Media organisations should encourage the conversation. And if public relations is to mean more than just publicity, it also has to engage in conversations. Has the media killed conversation? Of course not. There’s too much of it about: not just in blogs, but in mobile phone conversations, text messages, instant messaging. Even face to face, occasionally.

4 Responses to “Crikey! Now blogs are dying too”

  1. David Maister 10/05/2006 at 12:06 pm #

    Thanks for YOUR addition to the conversation, Richard. By drawing your audiences’ attention to what’s going on elsewhere in the blogosphere, you are acting in exactly the fashion that will make blogging flourish.

  2. Trevor Cook 11/05/2006 at 11:30 am #

    Good stuff. Though the economics of pamphlets and blogs are very different. The absence of entry, production and distribution costs for blogs will IMHO always encourage new entrants which will be a countervailing force against the otherwise oligopolistic trend we see in most (all?) markets.

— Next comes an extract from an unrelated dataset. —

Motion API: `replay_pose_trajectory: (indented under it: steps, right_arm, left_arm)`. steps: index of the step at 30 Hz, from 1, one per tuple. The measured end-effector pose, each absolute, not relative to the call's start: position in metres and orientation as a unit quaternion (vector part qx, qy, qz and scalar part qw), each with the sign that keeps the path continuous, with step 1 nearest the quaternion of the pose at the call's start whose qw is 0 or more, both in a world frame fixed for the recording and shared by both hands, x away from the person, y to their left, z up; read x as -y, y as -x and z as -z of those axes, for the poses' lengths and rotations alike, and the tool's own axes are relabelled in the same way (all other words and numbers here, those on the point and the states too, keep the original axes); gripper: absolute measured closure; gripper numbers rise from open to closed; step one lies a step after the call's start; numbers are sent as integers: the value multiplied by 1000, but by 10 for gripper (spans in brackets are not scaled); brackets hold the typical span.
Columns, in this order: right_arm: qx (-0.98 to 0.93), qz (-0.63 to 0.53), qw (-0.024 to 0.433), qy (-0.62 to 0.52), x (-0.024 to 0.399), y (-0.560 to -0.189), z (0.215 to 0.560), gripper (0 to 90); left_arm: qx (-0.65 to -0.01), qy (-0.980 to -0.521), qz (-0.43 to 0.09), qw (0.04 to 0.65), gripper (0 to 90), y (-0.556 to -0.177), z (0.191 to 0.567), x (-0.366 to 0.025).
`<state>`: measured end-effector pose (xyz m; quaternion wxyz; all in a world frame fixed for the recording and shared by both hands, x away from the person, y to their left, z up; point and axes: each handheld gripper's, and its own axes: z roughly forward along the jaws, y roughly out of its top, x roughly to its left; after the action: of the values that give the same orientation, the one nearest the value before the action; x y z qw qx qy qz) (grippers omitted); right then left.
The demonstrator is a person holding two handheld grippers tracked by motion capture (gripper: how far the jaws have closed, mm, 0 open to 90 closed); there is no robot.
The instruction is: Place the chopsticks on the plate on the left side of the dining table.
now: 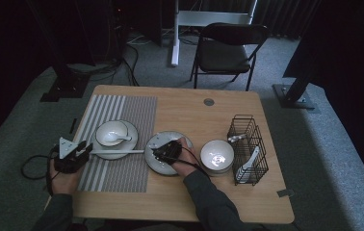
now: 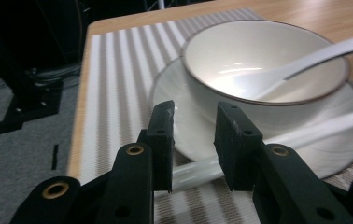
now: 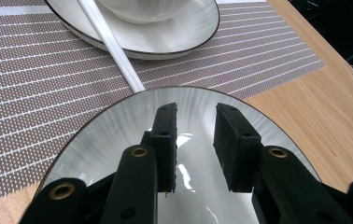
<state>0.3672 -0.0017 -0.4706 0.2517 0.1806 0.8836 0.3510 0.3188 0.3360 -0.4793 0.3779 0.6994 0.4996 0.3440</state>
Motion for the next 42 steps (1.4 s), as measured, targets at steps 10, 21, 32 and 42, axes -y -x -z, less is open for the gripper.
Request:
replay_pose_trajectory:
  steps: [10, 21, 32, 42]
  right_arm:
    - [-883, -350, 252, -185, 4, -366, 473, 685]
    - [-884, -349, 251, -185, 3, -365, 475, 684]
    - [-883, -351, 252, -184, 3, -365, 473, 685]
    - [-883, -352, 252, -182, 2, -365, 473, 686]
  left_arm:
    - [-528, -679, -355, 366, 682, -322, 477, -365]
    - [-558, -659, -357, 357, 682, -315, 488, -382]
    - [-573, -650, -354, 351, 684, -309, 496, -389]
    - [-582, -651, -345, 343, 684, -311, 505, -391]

  3. The PR Monkey 11/05/2006 at 4:52 pm #

    Interesting. But then pamphlets didn’t suffer from spam. With Google’s index estimated to be roughly 30-40% simulcra and growing, there will be a point in the not too distant future at which the most worthwhile search results will be the paid-for listings (not that Google will be crying into its beer). A sheer critical mass of blogs will therefore envitably mean that conversations remain local (in terms of members and subject threads), rather than global due to poor search fragmenting conversational paths.

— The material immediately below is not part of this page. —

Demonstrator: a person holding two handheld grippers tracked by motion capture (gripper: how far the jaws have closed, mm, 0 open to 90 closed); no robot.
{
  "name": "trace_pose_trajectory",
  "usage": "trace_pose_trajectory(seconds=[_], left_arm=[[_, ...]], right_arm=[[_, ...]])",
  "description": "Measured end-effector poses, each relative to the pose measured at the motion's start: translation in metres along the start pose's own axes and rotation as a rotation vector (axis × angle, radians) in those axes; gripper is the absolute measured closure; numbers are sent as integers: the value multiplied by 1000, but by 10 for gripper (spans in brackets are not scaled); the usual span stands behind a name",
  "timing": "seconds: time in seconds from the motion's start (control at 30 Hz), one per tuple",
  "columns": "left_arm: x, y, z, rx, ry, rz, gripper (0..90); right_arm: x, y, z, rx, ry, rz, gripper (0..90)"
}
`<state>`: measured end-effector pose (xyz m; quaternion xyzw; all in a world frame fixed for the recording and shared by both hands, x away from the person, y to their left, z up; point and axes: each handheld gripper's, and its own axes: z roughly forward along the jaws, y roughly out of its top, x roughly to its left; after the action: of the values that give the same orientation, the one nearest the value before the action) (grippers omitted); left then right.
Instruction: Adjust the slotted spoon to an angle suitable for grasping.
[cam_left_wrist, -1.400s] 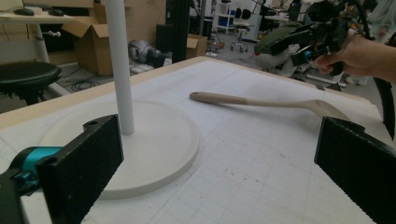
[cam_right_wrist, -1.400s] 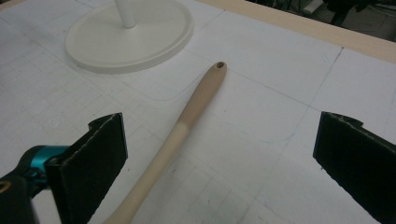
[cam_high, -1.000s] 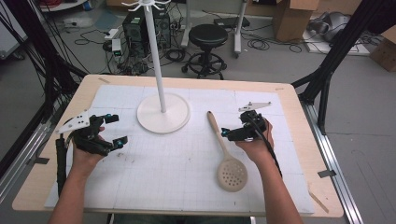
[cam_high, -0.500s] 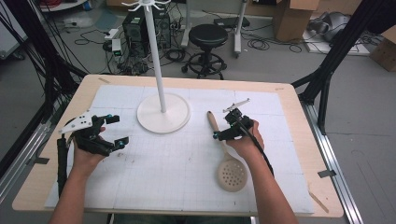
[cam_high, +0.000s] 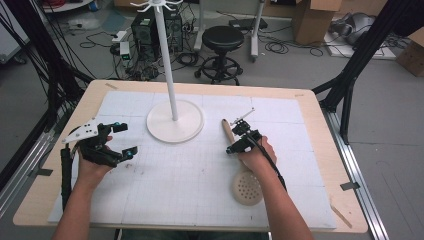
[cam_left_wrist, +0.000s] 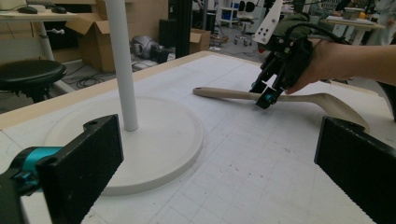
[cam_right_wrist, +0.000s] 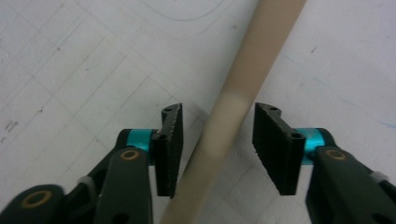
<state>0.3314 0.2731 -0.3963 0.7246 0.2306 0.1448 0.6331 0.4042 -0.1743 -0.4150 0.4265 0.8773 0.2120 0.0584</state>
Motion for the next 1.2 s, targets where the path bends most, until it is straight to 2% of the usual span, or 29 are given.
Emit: trace_pose_trajectory(seconds=[0.17,0.33,0.57,0.77,0.87,1.0,1.2], left_arm=[[0,0,0,-4,2,-5,17],[0,0,1,1,0,-1,17],[0,-1,1,5,-2,-3,17],[0,-1,2,9,-3,-3,17],[0,-1,1,8,-4,-3,17],[0,-1,1,5,-4,-3,17],[0,-1,1,8,-3,-2,17]], right_arm=[[3,0,2,12,-11,-8,597],[-3,-1,0,8,24,41,624],[-3,-1,0,10,26,71,630],[-1,2,-1,-3,34,80,602],[-2,3,-1,-2,31,73,608],[-4,3,-1,1,32,99,629],[-4,5,-1,8,34,107,652]])
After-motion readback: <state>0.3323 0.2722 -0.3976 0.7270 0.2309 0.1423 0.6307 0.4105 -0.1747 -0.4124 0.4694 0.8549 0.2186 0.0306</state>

  4. Perry de Havilland 23/05/2006 at 10:32 am #

    Keeping out spam is really quite simple, either with a turing test or with moderation. And as for search results being paid-for listings, who cares? Google is not the only search engine and if Google no longer serves the needs of users who want different results, they will just turn to a different engine.
    Blogs can be ‘local’ in the sence they are communities of interest (NOT geographically local however… Samizdata.net is a largely UK blog with 20,000 visitors a day, 50% of which are outside the UK), but all you have to do is touch a subject of interest to *different* communities of interest and in a moment you will pick up a flood of people from other ‘localities’. I have seen this again and again.